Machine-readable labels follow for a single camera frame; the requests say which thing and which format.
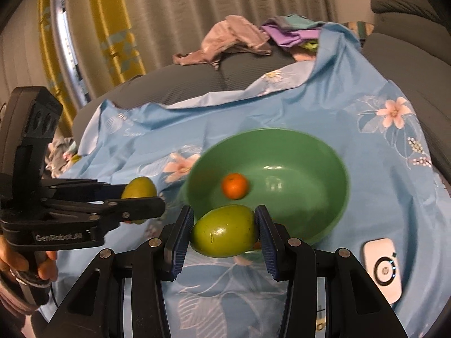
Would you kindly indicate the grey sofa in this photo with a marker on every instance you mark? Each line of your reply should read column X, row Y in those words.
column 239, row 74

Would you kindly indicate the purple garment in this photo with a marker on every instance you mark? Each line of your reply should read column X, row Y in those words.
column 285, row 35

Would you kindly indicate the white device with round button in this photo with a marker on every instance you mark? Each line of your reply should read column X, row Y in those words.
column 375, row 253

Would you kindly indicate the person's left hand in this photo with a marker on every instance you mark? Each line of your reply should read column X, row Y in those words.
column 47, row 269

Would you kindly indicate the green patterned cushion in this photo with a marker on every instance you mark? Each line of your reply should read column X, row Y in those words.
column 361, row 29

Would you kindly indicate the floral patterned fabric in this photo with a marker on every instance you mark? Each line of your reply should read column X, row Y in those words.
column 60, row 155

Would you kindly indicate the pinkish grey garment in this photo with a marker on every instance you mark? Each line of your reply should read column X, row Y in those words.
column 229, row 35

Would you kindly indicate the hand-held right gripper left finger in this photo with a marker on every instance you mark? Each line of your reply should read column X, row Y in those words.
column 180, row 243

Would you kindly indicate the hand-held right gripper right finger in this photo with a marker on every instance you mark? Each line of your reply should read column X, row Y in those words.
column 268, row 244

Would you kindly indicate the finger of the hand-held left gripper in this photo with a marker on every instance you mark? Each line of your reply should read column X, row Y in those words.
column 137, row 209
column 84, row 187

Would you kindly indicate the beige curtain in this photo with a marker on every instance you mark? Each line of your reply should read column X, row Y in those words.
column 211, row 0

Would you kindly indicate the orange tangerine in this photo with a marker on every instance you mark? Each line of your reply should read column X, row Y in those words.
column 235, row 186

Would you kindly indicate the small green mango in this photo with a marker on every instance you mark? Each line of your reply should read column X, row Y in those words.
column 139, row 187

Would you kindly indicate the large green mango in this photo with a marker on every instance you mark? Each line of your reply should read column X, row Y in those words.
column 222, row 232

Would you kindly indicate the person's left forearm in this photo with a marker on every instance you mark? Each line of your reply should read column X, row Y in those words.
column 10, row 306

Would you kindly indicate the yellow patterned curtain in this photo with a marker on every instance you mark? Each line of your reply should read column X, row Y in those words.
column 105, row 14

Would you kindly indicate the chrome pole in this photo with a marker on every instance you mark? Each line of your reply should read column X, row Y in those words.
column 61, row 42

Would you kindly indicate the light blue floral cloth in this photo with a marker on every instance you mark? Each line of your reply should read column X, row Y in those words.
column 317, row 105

# The problem:
What's needed is every line above, retyped exactly and free of pictures.

# Solution to this exercise:
Machine-readable labels follow for a single camera frame; the requests say which thing and which format.
Would you kindly indicate the grey sofa in this photo with a marker on every instance you mark? Each line of your reply should read column X, row Y in those words.
column 239, row 74

Would you kindly indicate the purple garment in this photo with a marker on every instance you mark? Each line of your reply should read column X, row Y in those words.
column 285, row 35

Would you kindly indicate the white device with round button in this photo with a marker on every instance you mark? Each line of your reply should read column X, row Y in those words.
column 375, row 253

Would you kindly indicate the person's left hand in this photo with a marker on every instance you mark? Each line of your reply should read column X, row Y in those words.
column 47, row 269

Would you kindly indicate the green patterned cushion in this photo with a marker on every instance you mark? Each line of your reply should read column X, row Y in those words.
column 361, row 29

Would you kindly indicate the floral patterned fabric in this photo with a marker on every instance you mark? Each line of your reply should read column X, row Y in those words.
column 60, row 155

Would you kindly indicate the pinkish grey garment in this photo with a marker on every instance you mark? Each line of your reply should read column X, row Y in those words.
column 229, row 35

Would you kindly indicate the hand-held right gripper left finger in this photo with a marker on every instance you mark? Each line of your reply should read column X, row Y in those words.
column 180, row 243

Would you kindly indicate the hand-held right gripper right finger in this photo with a marker on every instance you mark? Each line of your reply should read column X, row Y in those words.
column 268, row 244

Would you kindly indicate the finger of the hand-held left gripper in this photo with a marker on every instance you mark? Each line of your reply should read column X, row Y in those words.
column 137, row 209
column 84, row 187

Would you kindly indicate the beige curtain in this photo with a marker on every instance you mark? Each line of your reply should read column X, row Y in those words.
column 211, row 0

Would you kindly indicate the orange tangerine in this photo with a marker on every instance you mark? Each line of your reply should read column X, row Y in those words.
column 235, row 186

Would you kindly indicate the small green mango in this photo with a marker on every instance you mark? Each line of your reply should read column X, row Y in those words.
column 139, row 187

Would you kindly indicate the large green mango in this photo with a marker on every instance you mark? Each line of your reply should read column X, row Y in those words.
column 222, row 232

Would you kindly indicate the person's left forearm in this photo with a marker on every instance you mark? Each line of your reply should read column X, row Y in those words.
column 10, row 306

Would you kindly indicate the yellow patterned curtain in this photo with a marker on every instance you mark? Each line of your reply should read column X, row Y in those words.
column 105, row 14

Would you kindly indicate the chrome pole in this photo with a marker on every instance you mark? Each line of your reply should read column X, row Y in those words.
column 61, row 42

Would you kindly indicate the light blue floral cloth in this photo with a marker on every instance you mark? Each line of your reply should read column X, row Y in those words.
column 317, row 105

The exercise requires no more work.